Prince Philipp of Saxe-Coburg and Gotha (Philipp Josias Maria Joseph Ignatius Michael Gabriel Raphael Gonzaga; 18 August 1901 – 18 October 1985) was a dynast of the House of Wettin, belonging to the House of Saxe-Coburg and Gotha-Koháry. He was the last Fideikommissherr of the branch.

== Life ==
Born in Walterskirchen in Lower Austria, he was the third son of Prince August Leopold of Saxe-Coburg and Gotha and his wife Archduchess Karoline Marie of Austria. At the time of his birth the House of Wettin ruled the Kingdom of Saxony and the Ernestine duchies in Germany, as well as the kingdoms of Belgium, Portugal, Bulgaria and the United Kingdom. He was raised, however, on his family's estates in Austria.
After 1933 Prince Philipp supported financially German émigrés and Resistance to Nazism. In 1934, he hired the well-known Christian opponent of the Nazi Party, Eugen Kogon to take over the asset management of the House of Saxe-Coburg-Koháry. After the Anschluss in March 1938 Kogon was arrested and, in September 1939, was deported to Buchenwald.

When he was a teenager all five of the thrones held by his family in Germany were abolished, but his family retained their lands and private property until those located, after World War II, in East Germany and in other Iron Curtain countries were confiscated. Philipp took up residence in Vienna in the Austrian Republic.

== Marriage and issue ==
In Budapest on 23 September 1944 Prince Philipp married, in non-compliance with the dynasty's house laws, Sárah Aurelia Hálasz (Orsova, Romania 8 February 1914-Vienna 31 December 1994), daughter of Imre Hálasz and Aurelia Maximovics Saladuchin, born into an academic family.

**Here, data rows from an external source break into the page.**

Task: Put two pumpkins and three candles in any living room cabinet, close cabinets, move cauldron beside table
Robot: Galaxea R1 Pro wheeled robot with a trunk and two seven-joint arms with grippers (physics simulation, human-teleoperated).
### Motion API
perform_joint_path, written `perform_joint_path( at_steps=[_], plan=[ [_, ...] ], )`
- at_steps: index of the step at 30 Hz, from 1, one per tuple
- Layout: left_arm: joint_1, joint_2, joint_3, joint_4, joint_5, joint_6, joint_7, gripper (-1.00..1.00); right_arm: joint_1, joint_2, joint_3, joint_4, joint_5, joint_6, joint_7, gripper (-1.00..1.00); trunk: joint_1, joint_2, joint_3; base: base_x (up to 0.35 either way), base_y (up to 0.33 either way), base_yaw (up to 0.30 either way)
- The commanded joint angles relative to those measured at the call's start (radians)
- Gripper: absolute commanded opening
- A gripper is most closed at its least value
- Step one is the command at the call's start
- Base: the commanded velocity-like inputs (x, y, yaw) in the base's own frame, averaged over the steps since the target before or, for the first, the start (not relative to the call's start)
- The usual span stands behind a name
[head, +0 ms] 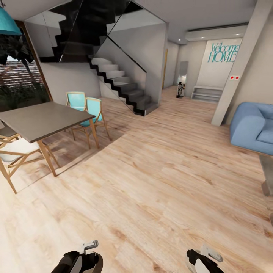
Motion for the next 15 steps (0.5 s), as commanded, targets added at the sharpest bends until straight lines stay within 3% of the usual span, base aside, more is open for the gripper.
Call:
perform_joint_path(
  at_steps=[1,15],
  plan=[
    [0.0,0.0,0.0,0.0,0.0,0.0,0.0,-1.0,0.0,0.0,0.0,0.0,0.001,0.0,0.001,-1.0,-0.004,0.007,0.003,0.0,0.0,-0.285],
    [0.0,0.001,0.001,-0.002,0.0,-0.001,0.0,-1.0,0.0,0.001,0.0,0.0,0.001,-0.001,0.001,-1.0,-0.058,0.105,0.047,0.0,0.0,-0.285]
  ],
)
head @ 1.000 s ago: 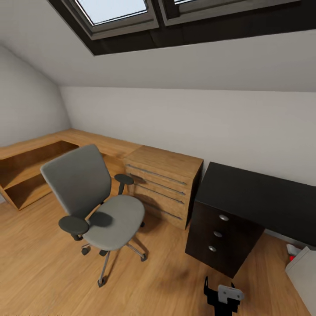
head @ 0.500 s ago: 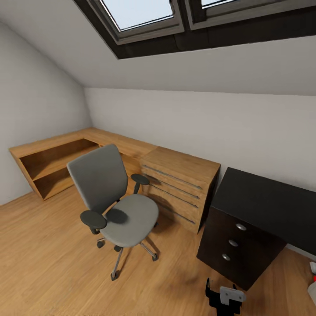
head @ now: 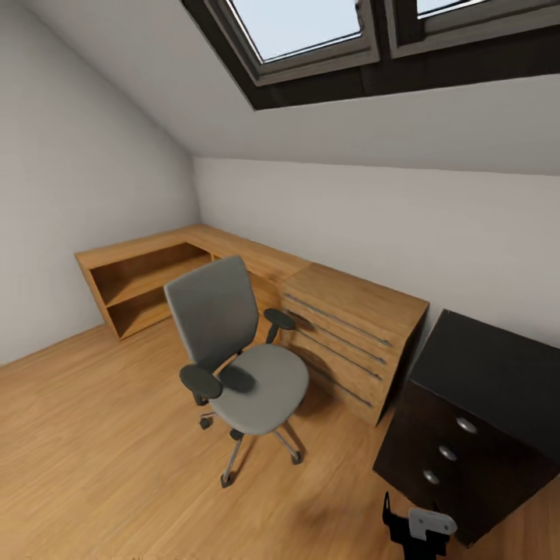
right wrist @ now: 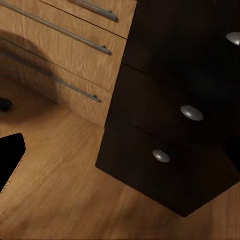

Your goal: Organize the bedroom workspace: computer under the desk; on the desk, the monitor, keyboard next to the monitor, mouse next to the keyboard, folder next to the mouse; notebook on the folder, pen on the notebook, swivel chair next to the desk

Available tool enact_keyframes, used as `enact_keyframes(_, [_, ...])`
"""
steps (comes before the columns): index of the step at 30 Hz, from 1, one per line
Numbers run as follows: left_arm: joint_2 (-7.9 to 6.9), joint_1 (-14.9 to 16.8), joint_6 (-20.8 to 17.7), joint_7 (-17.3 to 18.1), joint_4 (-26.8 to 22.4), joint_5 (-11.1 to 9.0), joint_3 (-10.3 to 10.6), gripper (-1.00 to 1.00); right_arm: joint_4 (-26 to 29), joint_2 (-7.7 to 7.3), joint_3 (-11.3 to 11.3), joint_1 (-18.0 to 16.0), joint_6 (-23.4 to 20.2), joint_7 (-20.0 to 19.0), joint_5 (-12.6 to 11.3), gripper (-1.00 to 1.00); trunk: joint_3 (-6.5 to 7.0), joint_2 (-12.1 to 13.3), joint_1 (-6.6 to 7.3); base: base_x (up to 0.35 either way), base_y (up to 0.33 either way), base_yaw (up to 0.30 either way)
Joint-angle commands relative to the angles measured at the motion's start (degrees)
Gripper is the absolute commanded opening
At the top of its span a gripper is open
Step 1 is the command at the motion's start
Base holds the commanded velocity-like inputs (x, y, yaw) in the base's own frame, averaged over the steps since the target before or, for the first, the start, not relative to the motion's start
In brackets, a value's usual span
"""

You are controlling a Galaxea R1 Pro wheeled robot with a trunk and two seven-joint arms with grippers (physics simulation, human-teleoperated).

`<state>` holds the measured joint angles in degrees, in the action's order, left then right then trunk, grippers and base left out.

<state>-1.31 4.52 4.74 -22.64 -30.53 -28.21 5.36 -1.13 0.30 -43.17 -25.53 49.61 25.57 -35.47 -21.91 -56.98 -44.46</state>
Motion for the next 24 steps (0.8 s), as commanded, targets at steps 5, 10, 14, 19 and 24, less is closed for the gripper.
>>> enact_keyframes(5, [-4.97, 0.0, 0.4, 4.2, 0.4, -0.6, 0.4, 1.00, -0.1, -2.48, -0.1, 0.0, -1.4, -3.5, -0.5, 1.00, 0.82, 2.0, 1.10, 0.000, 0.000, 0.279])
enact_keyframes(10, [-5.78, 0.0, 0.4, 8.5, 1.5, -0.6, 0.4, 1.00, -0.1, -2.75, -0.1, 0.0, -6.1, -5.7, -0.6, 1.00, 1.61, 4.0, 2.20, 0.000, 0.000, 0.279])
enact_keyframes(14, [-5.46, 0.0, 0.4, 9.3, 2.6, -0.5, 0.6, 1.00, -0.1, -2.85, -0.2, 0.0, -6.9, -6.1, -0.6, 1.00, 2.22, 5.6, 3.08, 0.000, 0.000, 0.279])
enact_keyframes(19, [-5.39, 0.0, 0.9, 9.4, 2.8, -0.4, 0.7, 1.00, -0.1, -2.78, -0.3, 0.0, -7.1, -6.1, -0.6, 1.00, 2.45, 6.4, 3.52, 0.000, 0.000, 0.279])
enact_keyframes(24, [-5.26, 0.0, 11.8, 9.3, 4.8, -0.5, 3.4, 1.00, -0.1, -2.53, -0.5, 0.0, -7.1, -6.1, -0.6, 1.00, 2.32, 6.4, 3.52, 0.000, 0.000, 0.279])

Six months prior to, and legitimised by, their marriage they had one son, who bore the ducal surname and title but was not recognized as a member of the dynasty:

- Prince Philipp August of Saxe-Coburg and Gotha (1944–2014), who; on his parents' wedding anniversary in 1968, wed Bettina Pfretzschner (1944–1989). They had three children: Upon the death of his first wife, Philipp August remarried Rosemarie Jäger (born 1952) in 1991. A child was born from this second marriage.
  - Isabelle Prinzessin von Sachsen-Coburg und Gotha（born 1969）
  - Maximilian Prinz von Sachsen-Coburg und Gotha (born 1972), who wed Christina Schnell. They have one daughter:
    - Franziska Marie Prinzessin von Sachsen-Coburg und Gotha (born 2009）
  - Alexander Ernst Prinz von Sachsen-Coburg und Gotha (born 1978）
  - Christina Prinzessin von Sachsen-Coburg und Gotha (born 1995）

== Bibliography ==
- Olivier Defrance, Joseph van Loon: Philipp Josias de Saxe-Cobourg et Gotha, un cousin méconnu de nos rois. Museum Dynasticum, Bruxelles, XXX/1 2018.